▶ **Goal of the exercise**: Your response should consist of every line below, reproduced without alteration.

▶ **Given information**:
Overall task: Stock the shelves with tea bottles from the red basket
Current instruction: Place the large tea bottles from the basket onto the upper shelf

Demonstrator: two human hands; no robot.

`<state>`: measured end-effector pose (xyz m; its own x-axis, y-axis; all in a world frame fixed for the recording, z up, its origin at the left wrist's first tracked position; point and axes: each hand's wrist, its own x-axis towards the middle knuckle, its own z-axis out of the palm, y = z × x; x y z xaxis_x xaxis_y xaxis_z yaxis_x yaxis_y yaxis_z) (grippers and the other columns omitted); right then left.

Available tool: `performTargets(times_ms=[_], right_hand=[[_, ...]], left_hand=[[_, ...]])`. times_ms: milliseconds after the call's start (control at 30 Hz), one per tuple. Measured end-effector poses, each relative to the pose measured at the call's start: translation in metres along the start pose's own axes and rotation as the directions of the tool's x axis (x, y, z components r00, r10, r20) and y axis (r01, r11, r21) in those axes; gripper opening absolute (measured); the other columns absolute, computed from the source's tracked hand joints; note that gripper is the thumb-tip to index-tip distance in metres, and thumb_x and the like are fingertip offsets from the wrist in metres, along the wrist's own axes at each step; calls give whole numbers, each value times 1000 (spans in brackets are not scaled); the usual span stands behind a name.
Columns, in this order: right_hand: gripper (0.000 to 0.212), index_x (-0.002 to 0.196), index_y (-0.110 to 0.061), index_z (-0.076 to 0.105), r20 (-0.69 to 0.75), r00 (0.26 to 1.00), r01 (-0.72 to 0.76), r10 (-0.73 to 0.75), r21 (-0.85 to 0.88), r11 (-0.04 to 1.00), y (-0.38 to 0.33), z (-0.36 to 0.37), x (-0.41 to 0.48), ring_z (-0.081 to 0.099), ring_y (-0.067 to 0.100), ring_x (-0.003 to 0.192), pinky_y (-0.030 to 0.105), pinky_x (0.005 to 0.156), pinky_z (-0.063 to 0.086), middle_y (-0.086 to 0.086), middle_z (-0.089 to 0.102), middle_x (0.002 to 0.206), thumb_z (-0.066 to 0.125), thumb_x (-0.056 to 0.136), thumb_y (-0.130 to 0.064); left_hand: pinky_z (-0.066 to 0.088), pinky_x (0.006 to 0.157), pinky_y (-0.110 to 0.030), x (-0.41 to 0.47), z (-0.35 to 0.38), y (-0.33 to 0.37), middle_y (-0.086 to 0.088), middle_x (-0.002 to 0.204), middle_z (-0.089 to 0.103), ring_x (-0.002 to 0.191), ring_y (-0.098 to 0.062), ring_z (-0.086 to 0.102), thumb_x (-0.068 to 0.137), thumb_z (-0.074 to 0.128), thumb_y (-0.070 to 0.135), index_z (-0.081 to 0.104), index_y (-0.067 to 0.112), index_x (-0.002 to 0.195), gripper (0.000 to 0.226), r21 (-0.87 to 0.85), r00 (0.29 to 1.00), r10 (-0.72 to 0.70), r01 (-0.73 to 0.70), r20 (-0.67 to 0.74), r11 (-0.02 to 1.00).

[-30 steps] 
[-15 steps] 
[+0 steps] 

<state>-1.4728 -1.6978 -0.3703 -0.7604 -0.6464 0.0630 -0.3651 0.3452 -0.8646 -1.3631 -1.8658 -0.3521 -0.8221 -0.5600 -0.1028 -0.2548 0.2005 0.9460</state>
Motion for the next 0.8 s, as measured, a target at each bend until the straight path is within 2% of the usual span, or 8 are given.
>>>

▶ **Output**:
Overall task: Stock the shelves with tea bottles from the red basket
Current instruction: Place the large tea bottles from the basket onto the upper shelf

Demonstrator: two human hands; no robot.

`<state>`: measured end-effector pose (xyz m; its own x-axis, y-axis; all in a world frame fixed for the recording, z up, its origin at the left wrist's first tracked position; point and axes: each hand's wrist, its own x-axis towards the middle knuckle, its own z-axis out of the palm, y = z × x; x y z xaxis_x xaxis_y xaxis_z yaxis_x yaxis_y yaxis_z) (grippers and the other columns omitted); right then left.

Available tool: `performTargets(times_ms=[_], right_hand=[[_, ...]], left_hand=[[_, ...]])`. times_ms: milliseconds after the call's start (control at 30 Hz), one per tuple. Measured end-effector poses, each relative to the pose measured at the call's start: translation in metres along the start pose's own axes and rotation as the directions of the tool's x axis (x, y, z components r00, r10, r20) and y axis (r01, r11, r21) in those axes; gripper opening absolute (measured); the other columns absolute, computed from the source's tracked hand joints; note that gripper is the thumb-tip to index-tip distance in metres, and thumb_x and the like are fingertip offsets from the wrist in metres, along the wrist's own axes at each step; calls give whole numbers, each value times 1000 (spans in brackets are not scaled); the usual span stands behind a name.
Columns, in this order: right_hand: gripper (0.000 to 0.212), index_x (-0.002 to 0.196), index_y (-0.110 to 0.061), index_z (-0.076 to 0.105), r20 (-0.69 to 0.75), r00 (0.26 to 1.00), r01 (-0.72 to 0.76), r10 (-0.73 to 0.75), r21 (-0.85 to 0.88), r11 (-0.04 to 1.00), y (-0.38 to 0.33), z (-0.36 to 0.37), x (-0.41 to 0.48), ring_z (-0.081 to 0.099), ring_y (-0.067 to 0.100), ring_x (-0.003 to 0.192), pinky_y (-0.030 to 0.105), pinky_x (0.005 to 0.156), pinky_z (-0.063 to 0.086), middle_y (-0.086 to 0.086), middle_z (-0.089 to 0.102), middle_x (0.002 to 0.206), thumb_z (-0.066 to 0.125), thumb_x (-0.056 to 0.136), thumb_y (-0.130 to 0.064); left_hand: pinky_z (-0.066 to 0.088), pinky_x (0.006 to 0.157), pinky_y (-0.110 to 0.030), x (-0.41 to 0.47), z (-0.35 to 0.38), y (-0.33 to 0.37), middle_y (-0.086 to 0.088), middle_x (-0.002 to 0.204), middle_z (-0.089 to 0.103), ring_x (-0.002 to 0.191), ring_y (-0.098 to 0.062), ring_z (-0.086 to 0.102), thumb_x (-0.068 to 0.137), thumb_z (-0.074 to 0.128), thumb_y (-0.070 to 0.135), index_z (-0.081 to 0.104), index_y (-0.067 to 0.112), index_x (-0.002 to 0.195), gripper (0.000 to 0.226), r21 (-0.87 to 0.85), r00 (0.29 to 1.00), r10 (-0.72 to 0.70), r01 (-0.73 to 0.70), r20 (-0.67 to 0.74), r11 (-0.02 to 1.00).

[-30 steps] 
[-15 steps] 
[+0 steps] 

<state>-1.4728 -1.6978 -0.3703 -0.7604 -0.6464 0.0630 -0.3651 0.3452 -0.8646 -1.3631 -1.8658 -0.3521 -0.8221 -0.5600 -0.1028 -0.2548 0.2005 0.9460</state>
Motion for the next 0.8 s, as measured, a target at each bend until the straight path is within 2% of the usual span, or 8 are given.
>>>

This output is complete as it stands.